Supplied records>
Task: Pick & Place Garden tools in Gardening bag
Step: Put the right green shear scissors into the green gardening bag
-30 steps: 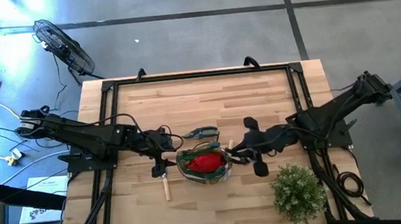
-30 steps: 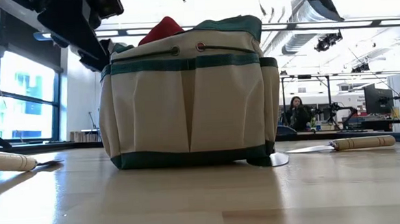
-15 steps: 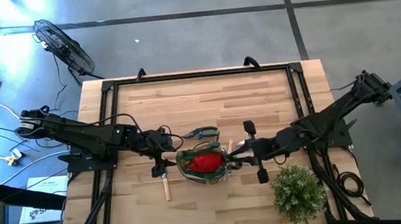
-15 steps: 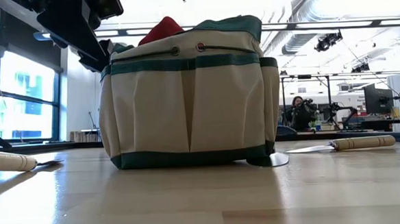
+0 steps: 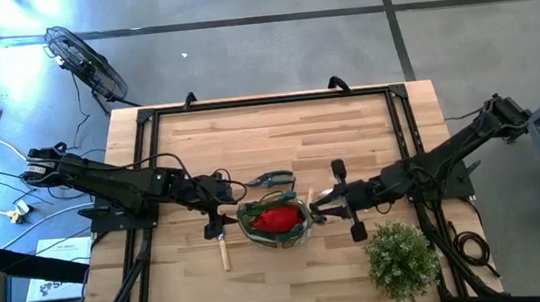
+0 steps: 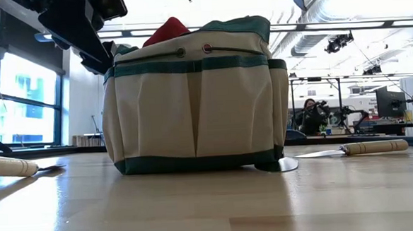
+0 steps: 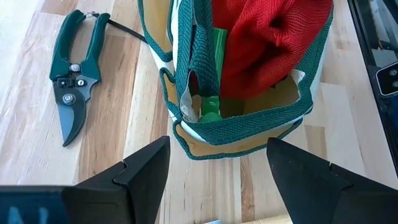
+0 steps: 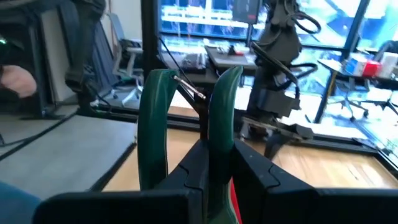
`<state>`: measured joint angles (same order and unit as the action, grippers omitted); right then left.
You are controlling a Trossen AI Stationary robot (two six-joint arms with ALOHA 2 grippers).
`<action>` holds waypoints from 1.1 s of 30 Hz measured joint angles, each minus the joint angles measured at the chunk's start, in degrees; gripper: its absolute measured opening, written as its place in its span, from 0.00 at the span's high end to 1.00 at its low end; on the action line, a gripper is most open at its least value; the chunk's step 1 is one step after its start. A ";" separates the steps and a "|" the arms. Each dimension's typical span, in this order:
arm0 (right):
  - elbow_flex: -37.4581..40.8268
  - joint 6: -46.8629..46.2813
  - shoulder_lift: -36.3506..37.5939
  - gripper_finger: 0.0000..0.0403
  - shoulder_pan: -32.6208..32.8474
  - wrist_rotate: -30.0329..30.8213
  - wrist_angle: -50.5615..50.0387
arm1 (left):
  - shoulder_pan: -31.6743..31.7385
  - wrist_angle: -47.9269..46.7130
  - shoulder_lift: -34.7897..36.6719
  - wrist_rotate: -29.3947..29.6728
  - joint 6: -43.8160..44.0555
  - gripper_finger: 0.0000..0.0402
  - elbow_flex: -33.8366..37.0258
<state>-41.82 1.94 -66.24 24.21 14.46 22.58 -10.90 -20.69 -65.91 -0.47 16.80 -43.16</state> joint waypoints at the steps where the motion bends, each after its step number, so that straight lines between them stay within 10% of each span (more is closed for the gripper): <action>1: 0.32 0.06 0.00 0.91 0.02 0.00 0.33 | 0.00 0.00 0.00 0.00 0.02 0.35 0.00; 33: 16.76 -0.20 -0.88 0.91 -4.85 -7.02 36.18 | 0.00 0.85 0.02 2.21 0.03 0.35 0.00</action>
<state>-25.06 1.74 -67.12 19.35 7.44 58.76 -10.90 -19.83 -65.89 1.74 16.83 -43.16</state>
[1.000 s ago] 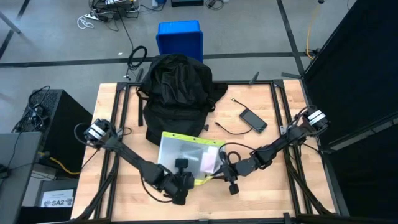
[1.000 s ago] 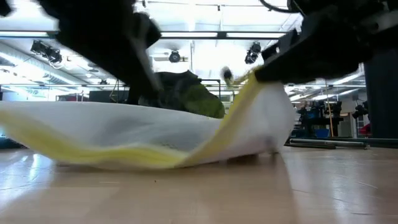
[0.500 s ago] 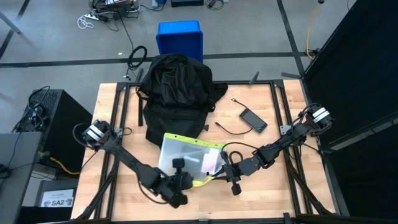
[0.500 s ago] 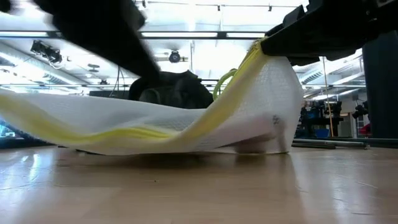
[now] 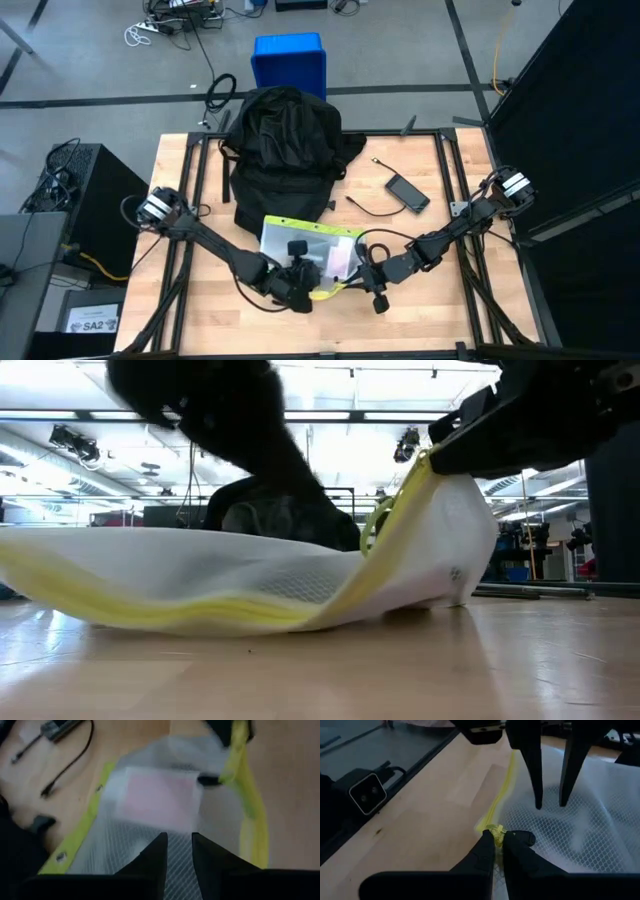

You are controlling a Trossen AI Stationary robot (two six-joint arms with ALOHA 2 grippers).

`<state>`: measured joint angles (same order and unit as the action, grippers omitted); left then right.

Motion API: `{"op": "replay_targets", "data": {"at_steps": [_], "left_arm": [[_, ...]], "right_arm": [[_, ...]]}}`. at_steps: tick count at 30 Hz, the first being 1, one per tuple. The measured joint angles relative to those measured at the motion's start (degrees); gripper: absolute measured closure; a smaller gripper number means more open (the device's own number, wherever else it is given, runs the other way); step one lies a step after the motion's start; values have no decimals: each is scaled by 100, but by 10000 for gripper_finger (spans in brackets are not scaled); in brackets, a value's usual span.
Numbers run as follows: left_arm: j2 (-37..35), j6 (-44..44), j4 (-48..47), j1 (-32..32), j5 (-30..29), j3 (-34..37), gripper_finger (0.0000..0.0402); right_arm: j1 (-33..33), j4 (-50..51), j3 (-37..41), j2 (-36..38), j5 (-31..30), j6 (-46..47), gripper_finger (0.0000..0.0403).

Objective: Unpack backpack
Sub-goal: Open the yellow zipper pouch

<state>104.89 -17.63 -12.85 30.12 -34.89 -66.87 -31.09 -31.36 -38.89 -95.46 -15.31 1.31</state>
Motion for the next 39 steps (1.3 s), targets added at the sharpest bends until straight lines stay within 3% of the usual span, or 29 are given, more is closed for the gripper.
{"op": "replay_targets", "data": {"at_steps": [4,7,10,13,19,30,39], "left_arm": [[-578,-570,1143,28,-187,1066,335],[-1198,-710,3075,96,-220,2118,335],[-1504,-837,5392,89,282,3028,335],[-1427,-1314,6518,-2,611,3473,334],[-823,-1697,6612,-16,746,3217,307],[441,-2046,6602,-306,1762,2117,179],[618,-2914,6426,-631,2010,2039,104]], "right_arm": [[0,120,0,0,4,55,403],[0,125,0,0,2,60,403],[42,123,0,-1,4,26,403],[90,145,0,-2,4,53,403],[90,156,0,-2,2,56,403],[90,145,0,-4,-1,150,403],[87,156,0,-7,-4,150,403]]}}
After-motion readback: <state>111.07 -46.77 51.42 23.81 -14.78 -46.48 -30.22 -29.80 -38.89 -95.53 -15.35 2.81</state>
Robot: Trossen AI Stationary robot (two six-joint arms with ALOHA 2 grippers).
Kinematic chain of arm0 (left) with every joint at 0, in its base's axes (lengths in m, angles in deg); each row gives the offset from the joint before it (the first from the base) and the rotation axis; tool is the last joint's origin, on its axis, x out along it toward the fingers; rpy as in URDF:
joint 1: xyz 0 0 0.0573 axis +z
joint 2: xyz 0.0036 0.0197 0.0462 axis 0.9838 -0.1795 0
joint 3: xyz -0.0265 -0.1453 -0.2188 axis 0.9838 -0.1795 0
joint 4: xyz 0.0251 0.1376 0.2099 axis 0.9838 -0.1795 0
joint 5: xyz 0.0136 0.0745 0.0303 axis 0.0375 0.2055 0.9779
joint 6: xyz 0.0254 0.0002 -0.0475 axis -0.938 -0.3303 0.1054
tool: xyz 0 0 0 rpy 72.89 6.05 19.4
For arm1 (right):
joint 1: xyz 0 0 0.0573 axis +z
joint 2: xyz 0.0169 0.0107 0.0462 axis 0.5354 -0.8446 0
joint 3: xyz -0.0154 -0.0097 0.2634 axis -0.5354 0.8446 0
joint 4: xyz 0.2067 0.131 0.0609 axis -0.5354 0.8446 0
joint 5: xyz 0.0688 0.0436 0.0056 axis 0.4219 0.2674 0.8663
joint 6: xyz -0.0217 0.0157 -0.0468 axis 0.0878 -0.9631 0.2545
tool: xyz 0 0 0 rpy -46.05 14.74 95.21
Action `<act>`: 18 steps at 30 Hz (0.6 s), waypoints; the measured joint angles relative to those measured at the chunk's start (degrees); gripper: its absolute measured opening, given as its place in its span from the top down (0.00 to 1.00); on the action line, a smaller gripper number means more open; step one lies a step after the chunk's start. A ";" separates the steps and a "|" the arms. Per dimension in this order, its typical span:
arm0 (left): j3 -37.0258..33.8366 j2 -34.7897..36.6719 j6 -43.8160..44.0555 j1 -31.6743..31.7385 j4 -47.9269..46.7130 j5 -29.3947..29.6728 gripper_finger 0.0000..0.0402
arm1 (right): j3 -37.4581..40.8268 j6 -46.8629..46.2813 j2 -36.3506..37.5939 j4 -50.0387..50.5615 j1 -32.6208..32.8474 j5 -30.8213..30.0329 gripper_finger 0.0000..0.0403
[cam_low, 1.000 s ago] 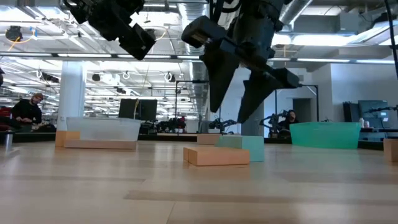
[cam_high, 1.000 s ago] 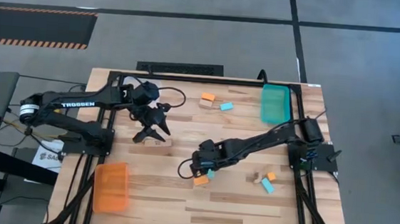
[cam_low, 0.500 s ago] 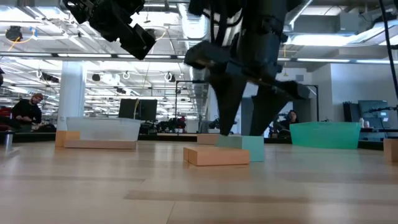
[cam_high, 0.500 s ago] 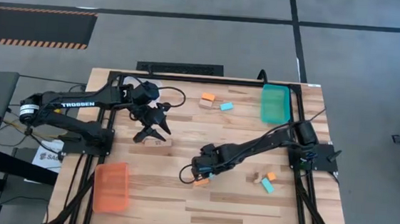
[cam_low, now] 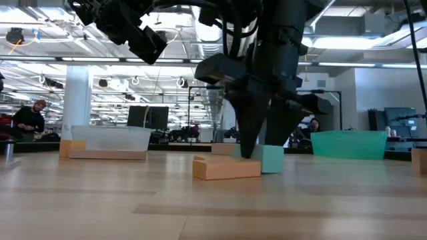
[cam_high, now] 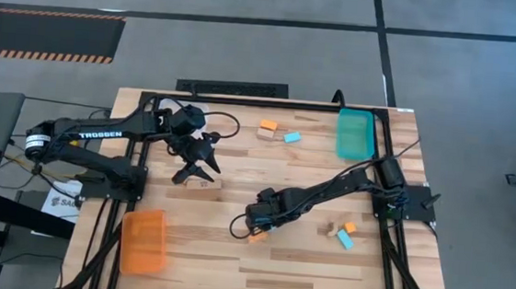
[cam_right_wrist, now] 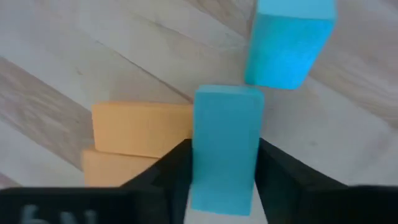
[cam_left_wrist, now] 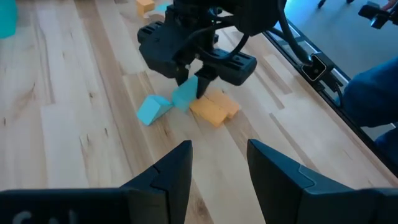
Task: Sort & place blocks by color
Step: Put the light blue block into the orange bin
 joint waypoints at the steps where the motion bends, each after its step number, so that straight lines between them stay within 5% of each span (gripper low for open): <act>1: 0.00 0.00 0.57 0.00 0.06 0.00 0.65 | 0.09 0.54 0.51 0.32 0.02 -0.45 0.65; 10: -0.04 -2.58 10.70 -0.54 4.08 1.49 0.65 | 0.13 18.14 12.03 -0.24 -1.46 -6.81 0.71; 14: -0.04 -8.13 39.00 0.66 14.00 3.69 0.65 | -0.03 33.60 17.74 -3.09 -1.90 -15.08 0.71; 18: -0.09 -14.25 59.15 2.13 27.66 -5.96 0.65 | 0.00 42.28 20.63 -2.24 -2.43 -19.82 0.68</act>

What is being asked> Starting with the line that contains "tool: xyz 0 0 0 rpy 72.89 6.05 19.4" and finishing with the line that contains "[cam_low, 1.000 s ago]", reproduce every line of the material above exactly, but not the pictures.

Response to the exercise>
tool: xyz 0 0 0 rpy 72.89 6.05 19.4
For arm1 (right):
joint 1: xyz 0 0 0.0573 axis +z
joint 2: xyz 0.0169 0.0107 0.0462 axis 0.5354 -0.8446 0
joint 3: xyz -0.0154 -0.0097 0.2634 axis -0.5354 0.8446 0
joint 4: xyz 0.2067 0.131 0.0609 axis -0.5354 0.8446 0
joint 5: xyz 0.0688 0.0436 0.0056 axis 0.4219 0.2674 0.8663
joint 6: xyz -0.0217 0.0157 -0.0468 axis 0.0878 -0.9631 0.2545
tool: xyz 0 0 0 rpy -46.05 14.74 95.21
Action `<act>`: 18 steps at 30 Hz (0.6 s), waypoints; the measured joint angles relative to those measured at the chunk's start (degrees); gripper: its absolute measured opening, given as its place in its span from the top down (0.00 to 1.00); on the action line, a smaller gripper number means more open; step one lies a step after the chunk's start. A ";" separates the steps and a "|" the arms. Per dimension in this order, its typical span:
arm0 (left): j3 -37.0258..33.8366 j2 -34.7897..36.6719 j6 -43.8160..44.0555 j1 -31.6743..31.7385 j4 -47.9269..46.7130 j5 -29.3947..29.6728 gripper_finger 0.0000..0.0402
arm1 (right): j3 -37.4581..40.8268 j6 -46.8629..46.2813 j2 -36.3506..37.5939 j4 -50.0387..50.5615 j1 -32.6208..32.8474 j5 -30.8213..30.0329 gripper_finger 0.0000..0.0403
[cam_low, 1.000 s ago] 

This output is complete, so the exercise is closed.